### Work instruction
When responding, copy every record below exactly as it appears.

### Extracted data entries
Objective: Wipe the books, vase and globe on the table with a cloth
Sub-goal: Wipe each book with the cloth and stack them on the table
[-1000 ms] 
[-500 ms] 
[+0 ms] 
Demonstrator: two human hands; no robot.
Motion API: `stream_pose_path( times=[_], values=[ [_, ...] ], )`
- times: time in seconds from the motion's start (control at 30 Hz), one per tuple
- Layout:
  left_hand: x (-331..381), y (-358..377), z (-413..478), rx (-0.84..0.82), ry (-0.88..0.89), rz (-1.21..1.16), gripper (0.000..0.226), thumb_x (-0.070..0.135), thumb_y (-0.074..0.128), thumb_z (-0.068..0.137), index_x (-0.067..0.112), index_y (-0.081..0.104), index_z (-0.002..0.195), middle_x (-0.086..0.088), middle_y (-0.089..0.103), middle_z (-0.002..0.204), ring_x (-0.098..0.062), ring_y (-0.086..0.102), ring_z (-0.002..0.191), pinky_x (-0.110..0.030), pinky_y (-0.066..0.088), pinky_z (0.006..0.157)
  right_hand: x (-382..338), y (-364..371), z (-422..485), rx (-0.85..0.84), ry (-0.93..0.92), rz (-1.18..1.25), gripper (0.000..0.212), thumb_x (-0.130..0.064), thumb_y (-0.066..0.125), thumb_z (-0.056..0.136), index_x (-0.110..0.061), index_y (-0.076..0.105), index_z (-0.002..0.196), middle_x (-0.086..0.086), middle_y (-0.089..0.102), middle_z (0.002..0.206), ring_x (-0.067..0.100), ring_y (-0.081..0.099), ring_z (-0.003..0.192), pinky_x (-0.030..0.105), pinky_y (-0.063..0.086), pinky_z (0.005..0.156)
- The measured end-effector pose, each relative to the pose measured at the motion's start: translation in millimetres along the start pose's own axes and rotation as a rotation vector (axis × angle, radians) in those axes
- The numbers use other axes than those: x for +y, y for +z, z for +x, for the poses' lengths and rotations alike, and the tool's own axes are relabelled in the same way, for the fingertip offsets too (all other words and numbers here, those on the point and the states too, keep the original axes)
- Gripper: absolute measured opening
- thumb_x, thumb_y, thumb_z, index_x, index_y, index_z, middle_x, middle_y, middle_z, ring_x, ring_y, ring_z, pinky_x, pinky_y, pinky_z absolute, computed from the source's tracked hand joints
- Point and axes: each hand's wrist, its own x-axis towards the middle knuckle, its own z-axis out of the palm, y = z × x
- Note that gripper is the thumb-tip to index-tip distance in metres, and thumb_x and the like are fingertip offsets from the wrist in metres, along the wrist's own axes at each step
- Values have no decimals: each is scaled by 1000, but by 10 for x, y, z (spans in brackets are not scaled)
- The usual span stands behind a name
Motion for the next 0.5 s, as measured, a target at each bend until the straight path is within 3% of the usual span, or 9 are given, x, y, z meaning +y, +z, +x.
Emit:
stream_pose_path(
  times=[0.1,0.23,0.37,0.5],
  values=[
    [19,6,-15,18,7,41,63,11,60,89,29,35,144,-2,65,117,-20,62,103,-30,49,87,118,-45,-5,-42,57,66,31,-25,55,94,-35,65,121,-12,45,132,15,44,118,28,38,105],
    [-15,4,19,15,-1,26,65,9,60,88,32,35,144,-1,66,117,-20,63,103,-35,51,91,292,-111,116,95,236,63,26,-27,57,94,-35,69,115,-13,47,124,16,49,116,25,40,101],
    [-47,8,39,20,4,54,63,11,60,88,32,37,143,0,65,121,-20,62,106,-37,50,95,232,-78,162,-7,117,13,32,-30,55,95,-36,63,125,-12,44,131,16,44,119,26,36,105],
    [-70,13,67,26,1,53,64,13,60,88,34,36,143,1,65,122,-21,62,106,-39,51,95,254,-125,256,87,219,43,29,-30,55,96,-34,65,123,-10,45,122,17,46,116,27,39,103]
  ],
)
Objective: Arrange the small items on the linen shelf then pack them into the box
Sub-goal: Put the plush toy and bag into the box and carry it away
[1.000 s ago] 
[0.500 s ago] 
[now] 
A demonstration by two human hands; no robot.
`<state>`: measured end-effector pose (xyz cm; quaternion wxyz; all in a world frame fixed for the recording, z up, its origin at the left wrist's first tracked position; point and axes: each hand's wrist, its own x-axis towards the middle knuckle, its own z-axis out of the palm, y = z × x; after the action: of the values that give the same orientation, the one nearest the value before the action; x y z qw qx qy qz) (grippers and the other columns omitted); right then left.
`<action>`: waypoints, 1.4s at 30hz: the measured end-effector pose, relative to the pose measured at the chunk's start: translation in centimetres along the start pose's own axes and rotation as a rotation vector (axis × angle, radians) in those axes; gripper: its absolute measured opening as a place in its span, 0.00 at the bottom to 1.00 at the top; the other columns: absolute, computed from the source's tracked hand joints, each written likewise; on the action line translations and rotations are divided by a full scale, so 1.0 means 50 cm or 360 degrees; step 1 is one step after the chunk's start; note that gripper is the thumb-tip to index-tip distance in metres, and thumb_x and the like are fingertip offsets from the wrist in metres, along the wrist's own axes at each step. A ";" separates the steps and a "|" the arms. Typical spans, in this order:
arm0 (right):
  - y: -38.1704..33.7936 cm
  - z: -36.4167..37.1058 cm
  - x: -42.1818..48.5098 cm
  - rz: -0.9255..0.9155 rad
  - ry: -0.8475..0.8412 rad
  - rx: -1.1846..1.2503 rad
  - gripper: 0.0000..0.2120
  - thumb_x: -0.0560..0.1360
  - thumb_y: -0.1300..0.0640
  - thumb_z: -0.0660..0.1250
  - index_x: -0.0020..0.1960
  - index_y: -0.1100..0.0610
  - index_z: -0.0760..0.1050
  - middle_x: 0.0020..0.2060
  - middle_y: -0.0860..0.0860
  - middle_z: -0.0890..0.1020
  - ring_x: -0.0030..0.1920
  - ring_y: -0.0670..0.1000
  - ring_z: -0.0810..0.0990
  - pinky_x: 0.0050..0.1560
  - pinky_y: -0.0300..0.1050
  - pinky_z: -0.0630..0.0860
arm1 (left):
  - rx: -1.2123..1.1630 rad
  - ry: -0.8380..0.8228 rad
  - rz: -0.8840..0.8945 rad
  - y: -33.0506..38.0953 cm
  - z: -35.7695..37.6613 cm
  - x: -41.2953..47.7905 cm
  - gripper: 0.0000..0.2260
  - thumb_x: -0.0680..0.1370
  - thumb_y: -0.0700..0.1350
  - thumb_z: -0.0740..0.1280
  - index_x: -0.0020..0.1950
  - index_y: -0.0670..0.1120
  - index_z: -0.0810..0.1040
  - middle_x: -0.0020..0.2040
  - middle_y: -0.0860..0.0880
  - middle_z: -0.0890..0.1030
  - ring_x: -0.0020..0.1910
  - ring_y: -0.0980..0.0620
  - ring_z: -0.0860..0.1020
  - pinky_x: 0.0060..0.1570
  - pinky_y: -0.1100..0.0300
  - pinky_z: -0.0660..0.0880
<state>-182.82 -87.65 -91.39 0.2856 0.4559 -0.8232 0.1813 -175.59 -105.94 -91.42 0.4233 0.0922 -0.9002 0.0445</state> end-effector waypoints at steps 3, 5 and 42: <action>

### Problem solution
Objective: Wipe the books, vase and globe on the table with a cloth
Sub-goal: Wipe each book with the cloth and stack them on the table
[-1000 ms] 
[-500 ms] 
[+0 ms] 
Demonstrator: two human hands; no robot.
Motion API: `stream_pose_path( times=[_], values=[ [_, ...] ], )`
- times: time in seconds from the motion's start (control at 30 Hz), one per tuple
- Layout:
  left_hand: x (-331..381), y (-358..377), z (-413..478), rx (-0.84..0.82), ry (-0.88..0.89), rz (-1.21..1.16), gripper (0.000..0.226), thumb_x (-0.070..0.135), thumb_y (-0.074..0.128), thumb_z (-0.068..0.137), index_x (-0.067..0.112), index_y (-0.081..0.104), index_z (-0.002..0.195), middle_x (-0.086..0.088), middle_y (-0.089..0.103), middle_z (-0.002..0.204), ring_x (-0.098..0.062), ring_y (-0.086..0.102), ring_z (-0.002..0.191), pinky_x (-0.110..0.030), pinky_y (-0.066..0.088), pinky_z (0.006..0.157)
  right_hand: x (-382..338), y (-364..371), z (-422..485), rx (-0.85..0.84), ry (-0.93..0.92), rz (-1.18..1.25), gripper (0.000..0.212), thumb_x (-0.130..0.064), thumb_y (-0.066..0.125), thumb_z (-0.056..0.136), index_x (-0.110..0.061), index_y (-0.076..0.105), index_z (-0.002..0.196), middle_x (-0.086..0.086), middle_y (-0.089..0.102), middle_z (0.002..0.206), ring_x (-0.067..0.100), ring_y (-0.081..0.099), ring_z (-0.003..0.192), pinky_x (-0.030..0.105), pinky_y (-0.063..0.086), pinky_z (0.005..0.156)
- The measured end-effector pose, each relative to the pose measured at the motion's start: translation in millimetres along the start pose's own axes and rotation as a rotation vector (axis × angle, radians) in those axes
- The numbers use other axes than those: x for +y, y for +z, z for +x, for the poses' lengths and rotations alike, and the tool's own axes are relabelled in the same way, for the fingertip offsets too (all other words and numbers here, those on the point and the states too, keep the original axes)
- Gripper: absolute measured opening
- thumb_x, thumb_y, thumb_z, index_x, index_y, index_z, middle_x, middle_y, middle_z, ring_x, ring_y, ring_z, pinky_x, pinky_y, pinky_z absolute, computed from the source's tracked hand joints
- Point and axes: each hand's wrist, its own x-axis towards the middle knuckle, its own z-axis out of the palm, y = z × x
- Note that gripper is the thumb-tip to index-tip distance in metres, and thumb_x and the like are fingertip offsets from the wrist in metres, along the wrist's own axes at each step
- Values have no decimals: each is scaled by 1000, but by 10 for x, y, z (spans in brackets are not scaled)
- The usual span stands behind a name
Motion for the next 0.5 s, as measured, a target at each bend until the straight path is within 3% of the usual span, or 9 are given, x, y, z meaning +y, +z, +x.
Emit:
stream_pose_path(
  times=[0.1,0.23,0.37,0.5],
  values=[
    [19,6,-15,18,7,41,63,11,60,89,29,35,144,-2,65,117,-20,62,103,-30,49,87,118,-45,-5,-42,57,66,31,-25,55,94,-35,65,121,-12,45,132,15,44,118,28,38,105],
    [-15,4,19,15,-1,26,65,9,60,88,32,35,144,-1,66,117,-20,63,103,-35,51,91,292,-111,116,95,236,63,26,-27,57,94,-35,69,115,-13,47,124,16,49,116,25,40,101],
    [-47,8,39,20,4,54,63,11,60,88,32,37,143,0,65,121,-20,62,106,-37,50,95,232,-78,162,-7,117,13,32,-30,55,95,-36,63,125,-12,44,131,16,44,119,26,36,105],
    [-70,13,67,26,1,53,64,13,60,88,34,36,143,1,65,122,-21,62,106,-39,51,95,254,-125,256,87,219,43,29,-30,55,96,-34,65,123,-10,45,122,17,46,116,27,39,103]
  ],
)
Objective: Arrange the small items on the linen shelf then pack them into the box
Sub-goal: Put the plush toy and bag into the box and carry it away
[1.000 s ago] 
[0.500 s ago] 
[now] 
A demonstration by two human hands; no robot.
`<state>`: measured end-effector pose (xyz cm; quaternion wxyz; all in a world frame fixed for the recording, z up, its origin at the left wrist's first tracked position; point and axes: each hand's wrist, its own x-axis towards the middle knuckle, its own z-axis out of the palm, y = z × x; after the action: of the values that give the same orientation, the one nearest the value before the action; x y z qw qx qy qz) (grippers and the other columns omitted); right then left.
`<action>`: waypoints, 1.4s at 30hz: the measured end-effector pose, relative to the pose measured at the chunk's start: translation in centimetres along the start pose's own axes and rotation as a rotation vector (axis × angle, radians) in those axes; gripper: its absolute measured opening as a place in its span, 0.00 at the bottom to 1.00 at the top; the other columns: absolute, computed from the source's tracked hand joints, each written likewise; on the action line translations and rotations are divided by a full scale, so 1.0 means 50 cm or 360 degrees; step 1 is one step after the chunk's start; note that gripper is the thumb-tip to index-tip distance in metres, and thumb_x and the like are fingertip offsets from the wrist in metres, along the wrist's own axes at each step. A ";" separates the steps and a "|" the arms. Typical spans, in this order:
arm0 (right):
  - y: -38.1704..33.7936 cm
  - z: -36.4167..37.1058 cm
  - x: -42.1818..48.5098 cm
  - rz: -0.9255..0.9155 rad
  - ry: -0.8475..0.8412 rad
  - rx: -1.1846..1.2503 rad
  - gripper: 0.0000..0.2120
  - thumb_x: -0.0560..0.1360
  - thumb_y: -0.1300..0.0640
  - thumb_z: -0.0660..0.1250
  - index_x: -0.0020..0.1960
  - index_y: -0.1100..0.0610
  - index_z: -0.0760..0.1050
  - middle_x: 0.0020..0.2060
  - middle_y: -0.0860..0.0860
  - middle_z: -0.0890..0.1020
  - ring_x: -0.0030..0.1920
  - ring_y: -0.0670..0.1000
  - ring_z: -0.0810..0.0990
  - pinky_x: 0.0050..0.1560
  - pinky_y: -0.0300..0.1050
  - pinky_z: -0.0630..0.0860
arm1 (left):
  - rx: -1.2123..1.1630 rad
  - ry: -0.8380..0.8228 rad
  - rz: -0.8840..0.8945 rad
  - y: -33.0506..38.0953 cm
  - z: -35.7695..37.6613 cm
  - x: -41.2953..47.7905 cm
  - gripper: 0.0000..0.2260
  - thumb_x: -0.0680..0.1370
  - thumb_y: -0.0700..0.1350
  - thumb_z: -0.0740..0.1280
  - index_x: -0.0020..0.1950
  - index_y: -0.0670..0.1120
  - index_z: -0.0810..0.1040
  - middle_x: -0.0020..0.2040
  - middle_y: -0.0860..0.0880
  - middle_z: -0.0890..0.1030
  - ring_x: -0.0020..0.1910
  - ring_y: -0.0980..0.0620
  - ring_z: -0.0860..0.1020
  - pinky_x: 0.0060..0.1570
  - pinky_y: -0.1100..0.0300
  - pinky_z: -0.0660..0.0880
<state>-182.82 -87.65 -91.39 0.2856 0.4559 -0.8232 0.1813 -175.59 -105.94 -91.42 0.4233 0.0922 -0.9002 0.0445</state> end-effector waypoints at steps 3, 5 and 42: <action>

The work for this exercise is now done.